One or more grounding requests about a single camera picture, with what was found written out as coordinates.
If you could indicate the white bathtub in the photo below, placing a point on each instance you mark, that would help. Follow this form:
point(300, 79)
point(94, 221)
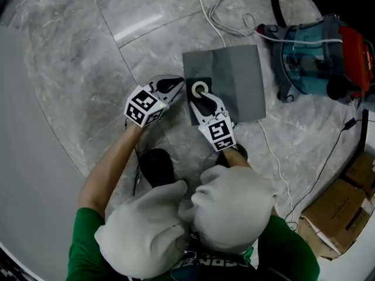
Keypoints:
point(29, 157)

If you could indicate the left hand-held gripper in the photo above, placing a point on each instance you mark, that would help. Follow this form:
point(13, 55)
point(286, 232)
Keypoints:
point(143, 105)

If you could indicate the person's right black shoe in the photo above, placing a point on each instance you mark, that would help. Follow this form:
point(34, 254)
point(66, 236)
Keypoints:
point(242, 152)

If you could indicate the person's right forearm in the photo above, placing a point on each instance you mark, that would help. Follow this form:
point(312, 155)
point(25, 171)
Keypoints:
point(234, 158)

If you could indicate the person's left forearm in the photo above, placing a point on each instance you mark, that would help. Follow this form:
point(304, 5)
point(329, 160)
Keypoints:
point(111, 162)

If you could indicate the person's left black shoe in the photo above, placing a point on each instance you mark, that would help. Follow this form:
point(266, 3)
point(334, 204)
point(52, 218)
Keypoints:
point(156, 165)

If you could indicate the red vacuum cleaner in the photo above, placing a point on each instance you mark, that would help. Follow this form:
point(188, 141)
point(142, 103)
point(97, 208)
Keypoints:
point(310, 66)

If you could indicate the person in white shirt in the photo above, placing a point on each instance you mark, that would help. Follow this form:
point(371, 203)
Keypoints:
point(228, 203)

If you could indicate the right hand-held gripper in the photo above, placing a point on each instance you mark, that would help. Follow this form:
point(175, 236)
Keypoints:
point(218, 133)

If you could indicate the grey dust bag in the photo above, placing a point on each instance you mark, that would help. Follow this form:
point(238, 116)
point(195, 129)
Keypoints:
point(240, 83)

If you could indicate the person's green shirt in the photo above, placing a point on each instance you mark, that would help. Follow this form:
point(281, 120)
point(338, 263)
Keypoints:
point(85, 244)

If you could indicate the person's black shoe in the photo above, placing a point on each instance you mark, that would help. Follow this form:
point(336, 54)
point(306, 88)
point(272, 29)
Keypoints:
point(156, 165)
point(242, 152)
────────────────
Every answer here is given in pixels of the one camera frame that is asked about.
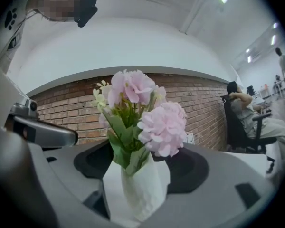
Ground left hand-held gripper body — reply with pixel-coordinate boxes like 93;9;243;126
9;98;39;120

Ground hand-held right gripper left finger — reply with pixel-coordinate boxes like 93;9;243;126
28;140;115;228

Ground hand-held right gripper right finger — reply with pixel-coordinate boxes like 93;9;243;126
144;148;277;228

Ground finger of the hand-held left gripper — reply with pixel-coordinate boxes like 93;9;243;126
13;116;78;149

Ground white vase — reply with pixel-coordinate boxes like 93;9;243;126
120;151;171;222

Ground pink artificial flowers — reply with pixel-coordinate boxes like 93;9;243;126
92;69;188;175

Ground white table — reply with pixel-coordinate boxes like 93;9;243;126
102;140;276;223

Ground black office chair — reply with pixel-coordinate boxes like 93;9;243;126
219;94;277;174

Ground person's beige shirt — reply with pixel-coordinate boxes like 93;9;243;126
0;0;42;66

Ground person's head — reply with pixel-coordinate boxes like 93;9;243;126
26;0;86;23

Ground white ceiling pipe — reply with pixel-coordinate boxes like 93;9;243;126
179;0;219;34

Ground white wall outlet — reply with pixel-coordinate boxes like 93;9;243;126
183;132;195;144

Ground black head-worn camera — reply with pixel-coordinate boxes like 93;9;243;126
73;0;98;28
────────────────
ASSIGNED TASK: Copy out the lines above exactly, beginning at the one that contains "point(329, 160)" and ending at the one that contains "point(97, 208)".

EXPECTED OUTPUT:
point(329, 160)
Keypoints:
point(111, 162)

If you could indicate the person's left black shoe in the photo above, placing a point on each instance you mark, that would help. Follow this form:
point(266, 3)
point(334, 204)
point(52, 218)
Keypoints:
point(156, 165)

If you could indicate the red vacuum cleaner in the photo above, placing a point on each instance you mark, that would help. Follow this form:
point(188, 141)
point(142, 103)
point(97, 208)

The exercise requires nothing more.